DATA TO USE section start
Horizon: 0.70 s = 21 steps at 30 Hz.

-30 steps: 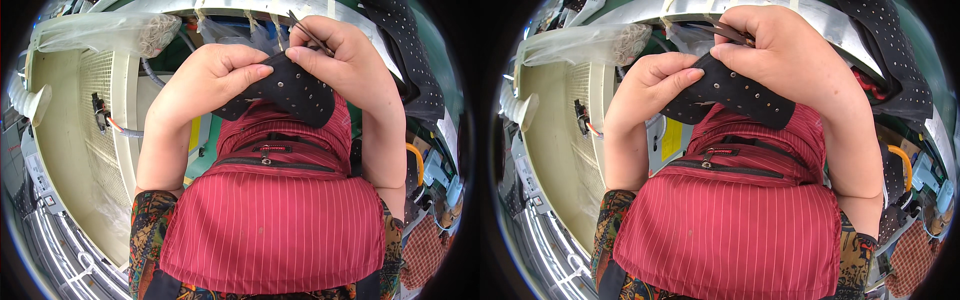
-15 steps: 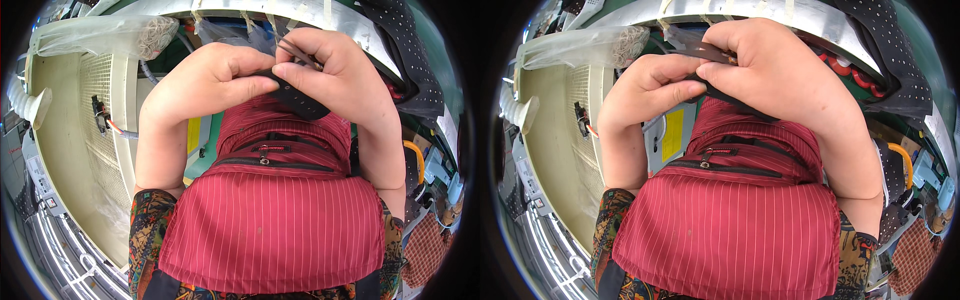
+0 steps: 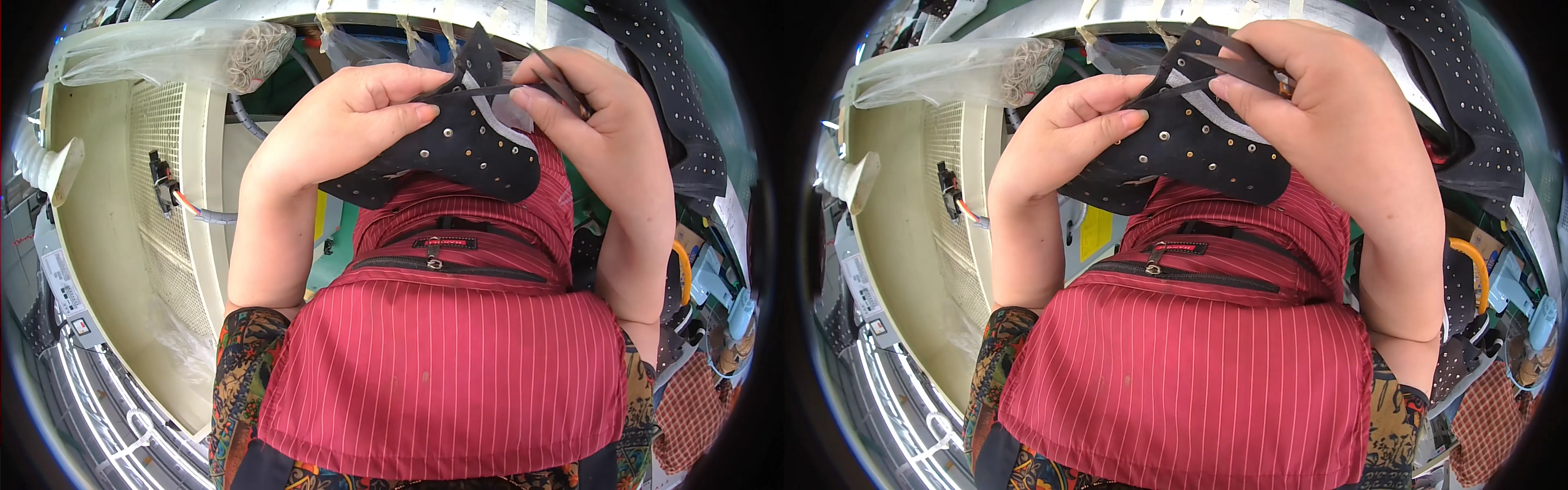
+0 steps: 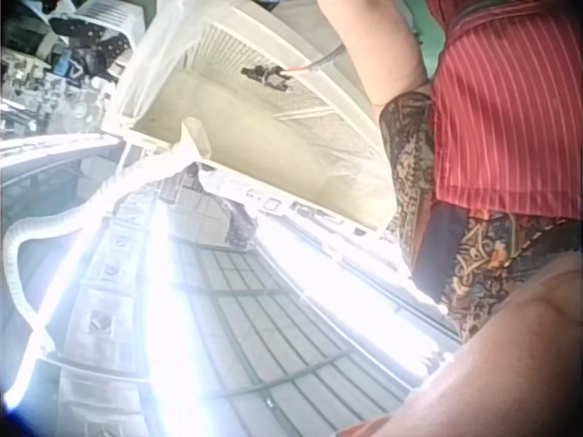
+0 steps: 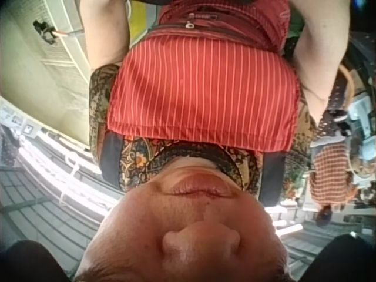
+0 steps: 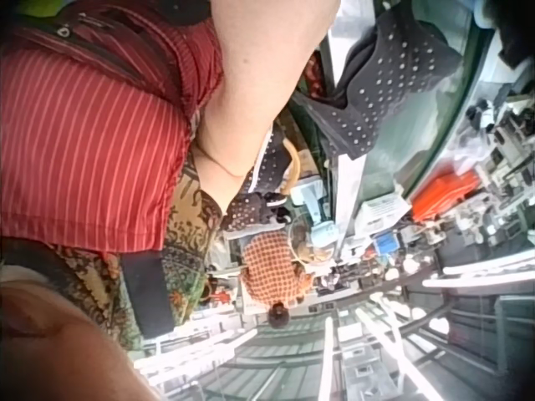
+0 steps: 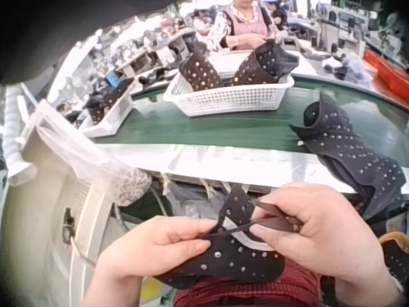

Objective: The person uses pliers to attach small metal eyelets to black fabric shoe parts. They repeatedly pick up the fabric, position the eyelets, and use the tool to secure them. The person handles multiple shoe parts, placing finished ones into a white basket on the table.

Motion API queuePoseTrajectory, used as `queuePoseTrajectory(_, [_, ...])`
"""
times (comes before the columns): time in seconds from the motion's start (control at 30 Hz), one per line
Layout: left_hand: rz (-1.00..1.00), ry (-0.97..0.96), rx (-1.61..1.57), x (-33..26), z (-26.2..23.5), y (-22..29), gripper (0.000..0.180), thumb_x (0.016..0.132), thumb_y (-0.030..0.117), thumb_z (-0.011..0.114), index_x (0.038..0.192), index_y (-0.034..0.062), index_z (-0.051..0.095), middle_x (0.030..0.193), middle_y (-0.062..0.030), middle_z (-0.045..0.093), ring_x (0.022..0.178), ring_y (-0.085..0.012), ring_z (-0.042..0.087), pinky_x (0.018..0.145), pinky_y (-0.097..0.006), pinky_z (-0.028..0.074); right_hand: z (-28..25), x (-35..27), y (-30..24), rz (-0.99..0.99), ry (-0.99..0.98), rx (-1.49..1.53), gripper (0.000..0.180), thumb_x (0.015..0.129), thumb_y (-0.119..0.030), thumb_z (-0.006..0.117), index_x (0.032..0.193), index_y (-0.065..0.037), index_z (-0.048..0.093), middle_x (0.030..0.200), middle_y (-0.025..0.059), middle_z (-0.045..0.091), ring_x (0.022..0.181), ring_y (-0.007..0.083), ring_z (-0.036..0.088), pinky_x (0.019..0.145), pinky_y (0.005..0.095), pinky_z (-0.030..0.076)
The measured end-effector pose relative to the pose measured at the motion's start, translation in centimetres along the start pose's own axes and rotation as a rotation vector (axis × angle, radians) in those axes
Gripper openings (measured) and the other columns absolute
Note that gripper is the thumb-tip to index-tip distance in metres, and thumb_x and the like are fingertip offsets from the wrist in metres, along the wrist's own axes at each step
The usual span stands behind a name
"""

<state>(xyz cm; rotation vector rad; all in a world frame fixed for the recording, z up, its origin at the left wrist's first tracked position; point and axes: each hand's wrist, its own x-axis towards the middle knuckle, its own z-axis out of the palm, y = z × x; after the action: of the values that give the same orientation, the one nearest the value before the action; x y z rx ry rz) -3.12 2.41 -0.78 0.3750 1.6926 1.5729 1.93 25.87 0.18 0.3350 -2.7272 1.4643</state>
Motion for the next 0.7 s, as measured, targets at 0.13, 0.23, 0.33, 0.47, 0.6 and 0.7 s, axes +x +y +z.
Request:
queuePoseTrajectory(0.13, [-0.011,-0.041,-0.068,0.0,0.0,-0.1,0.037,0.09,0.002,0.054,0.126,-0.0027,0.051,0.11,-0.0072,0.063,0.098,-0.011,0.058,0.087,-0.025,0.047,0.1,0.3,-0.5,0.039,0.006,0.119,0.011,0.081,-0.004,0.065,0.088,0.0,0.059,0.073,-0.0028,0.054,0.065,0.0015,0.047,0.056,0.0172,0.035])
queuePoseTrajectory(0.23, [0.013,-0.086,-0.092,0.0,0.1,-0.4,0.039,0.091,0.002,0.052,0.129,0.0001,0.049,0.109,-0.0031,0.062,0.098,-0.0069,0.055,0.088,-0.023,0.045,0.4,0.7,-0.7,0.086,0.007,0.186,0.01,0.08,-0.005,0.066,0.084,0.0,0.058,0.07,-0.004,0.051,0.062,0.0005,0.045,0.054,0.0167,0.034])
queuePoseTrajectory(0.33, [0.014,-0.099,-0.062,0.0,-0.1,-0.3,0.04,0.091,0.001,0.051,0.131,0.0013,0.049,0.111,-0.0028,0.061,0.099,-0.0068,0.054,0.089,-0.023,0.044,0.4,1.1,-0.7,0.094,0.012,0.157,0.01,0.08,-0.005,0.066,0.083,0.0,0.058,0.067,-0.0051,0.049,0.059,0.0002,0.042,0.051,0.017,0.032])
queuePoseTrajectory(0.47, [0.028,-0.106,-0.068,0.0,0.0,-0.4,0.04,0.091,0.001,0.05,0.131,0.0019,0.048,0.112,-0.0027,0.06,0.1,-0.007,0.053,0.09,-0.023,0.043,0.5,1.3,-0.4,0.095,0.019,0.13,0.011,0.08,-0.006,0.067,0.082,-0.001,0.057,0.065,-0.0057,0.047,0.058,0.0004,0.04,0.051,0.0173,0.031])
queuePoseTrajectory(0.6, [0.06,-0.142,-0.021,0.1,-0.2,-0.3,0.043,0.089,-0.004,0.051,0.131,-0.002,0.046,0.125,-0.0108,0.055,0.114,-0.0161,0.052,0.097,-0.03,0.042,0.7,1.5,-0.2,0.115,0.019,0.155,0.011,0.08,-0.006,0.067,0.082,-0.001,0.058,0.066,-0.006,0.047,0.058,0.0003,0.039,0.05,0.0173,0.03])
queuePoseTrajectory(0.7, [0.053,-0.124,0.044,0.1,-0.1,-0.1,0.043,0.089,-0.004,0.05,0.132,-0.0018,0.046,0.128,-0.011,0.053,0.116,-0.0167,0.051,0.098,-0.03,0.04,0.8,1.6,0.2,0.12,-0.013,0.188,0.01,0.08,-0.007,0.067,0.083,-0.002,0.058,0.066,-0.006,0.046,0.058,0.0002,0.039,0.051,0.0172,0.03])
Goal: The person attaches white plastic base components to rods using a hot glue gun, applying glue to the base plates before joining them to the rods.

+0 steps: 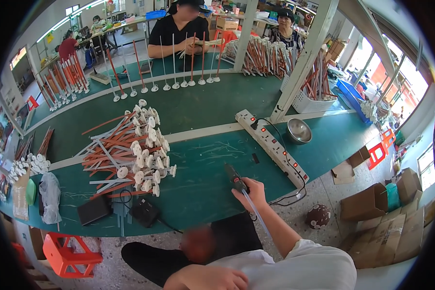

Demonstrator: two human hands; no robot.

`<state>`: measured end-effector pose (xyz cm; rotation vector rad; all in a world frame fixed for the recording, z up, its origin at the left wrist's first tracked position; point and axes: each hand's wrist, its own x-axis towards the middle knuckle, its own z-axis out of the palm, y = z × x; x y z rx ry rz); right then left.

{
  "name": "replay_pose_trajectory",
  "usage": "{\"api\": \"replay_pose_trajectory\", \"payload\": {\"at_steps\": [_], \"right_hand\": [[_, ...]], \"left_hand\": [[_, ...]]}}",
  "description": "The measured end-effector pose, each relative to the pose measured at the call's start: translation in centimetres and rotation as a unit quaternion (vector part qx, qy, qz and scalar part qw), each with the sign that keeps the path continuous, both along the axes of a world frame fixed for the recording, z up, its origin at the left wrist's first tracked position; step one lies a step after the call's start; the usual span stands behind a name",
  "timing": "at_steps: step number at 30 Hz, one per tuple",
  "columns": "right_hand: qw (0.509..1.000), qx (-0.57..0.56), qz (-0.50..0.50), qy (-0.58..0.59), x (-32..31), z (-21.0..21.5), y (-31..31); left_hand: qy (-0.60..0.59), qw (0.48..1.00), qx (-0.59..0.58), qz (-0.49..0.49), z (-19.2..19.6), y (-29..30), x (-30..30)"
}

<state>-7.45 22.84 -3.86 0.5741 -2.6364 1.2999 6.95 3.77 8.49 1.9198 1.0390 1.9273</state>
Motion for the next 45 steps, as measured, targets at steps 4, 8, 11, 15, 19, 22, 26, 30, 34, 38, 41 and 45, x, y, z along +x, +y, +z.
{"api": "replay_pose_trajectory", "payload": {"at_steps": [4, 8, 11, 15, 19, 22, 26, 30, 34, 38, 41, 45], "right_hand": [[1.0, -0.014, 0.014, 0.0, 0.2, 0.5, -0.9], [1.0, -0.005, 0.016, 0.005, 0.2, 0.5, -0.8], [1.0, 0.001, 0.013, 0.012, 0.1, 0.7, -0.2], [1.0, -0.014, 0.018, 0.016, 0.0, 0.2, -0.9], [1.0, -0.012, 0.012, 0.017, 0.1, 0.4, -0.7], [1.0, -0.011, 0.007, 0.004, 0.1, 0.4, -0.7], [1.0, -0.009, 0.003, 0.007, 0.0, 0.2, -0.7], [1.0, -0.007, 0.007, 0.006, 0.0, 0.3, -0.7], [1.0, -0.006, 0.005, 0.007, 0.1, 0.4, -0.7], [1.0, -0.004, 0.004, 0.003, 0.1, 0.4, -0.7], [1.0, -0.009, 0.001, 0.008, 0.1, 0.2, -0.7], [1.0, -0.018, -0.002, 0.007, 0.1, 0.1, -0.8]], "left_hand": [[0.055, 0.984, 0.155, -0.072, -4.1, -1.0, 1.2], [-0.019, 0.983, -0.01, 0.182, -4.9, -3.9, -0.6], [-0.185, 0.877, -0.136, 0.423, -8.8, -3.7, -3.4], [-0.382, 0.712, -0.062, 0.585, -14.1, -2.7, -5.4], [-0.446, 0.703, 0.075, 0.549, -16.5, -3.4, -4.7], [-0.429, 0.73, 0.145, 0.512, -16.4, -3.6, -4.7], [-0.451, 0.716, 0.144, 0.513, -16.1, -3.4, -4.5], [-0.449, 0.728, 0.117, 0.505, -16.7, -3.7, -4.3], [-0.441, 0.737, 0.105, 0.502, -16.8, -3.6, -4.3], [-0.396, 0.753, 0.044, 0.524, -16.4, -3.6, -4.2], [-0.383, 0.748, 0.02, 0.541, -16.2, -3.6, -4.2], [-0.38, 0.743, 0.014, 0.551, -16.3, -3.6, -4.2]]}}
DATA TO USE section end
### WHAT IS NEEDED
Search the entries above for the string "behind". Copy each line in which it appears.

### EXERCISE RESPONSE
The usual span stands behind a name
  "description": "The measured end-effector pose, each relative to the pose measured at the call's start: translation in centimetres and rotation as a unit quaternion (vector part qx, qy, qz and scalar part qw), each with the sign that keeps the path continuous, both along the axes of a world frame fixed for the recording, z up, its origin at the left wrist's first tracked position; step one lies a step after the call's start; the usual span stands behind a name",

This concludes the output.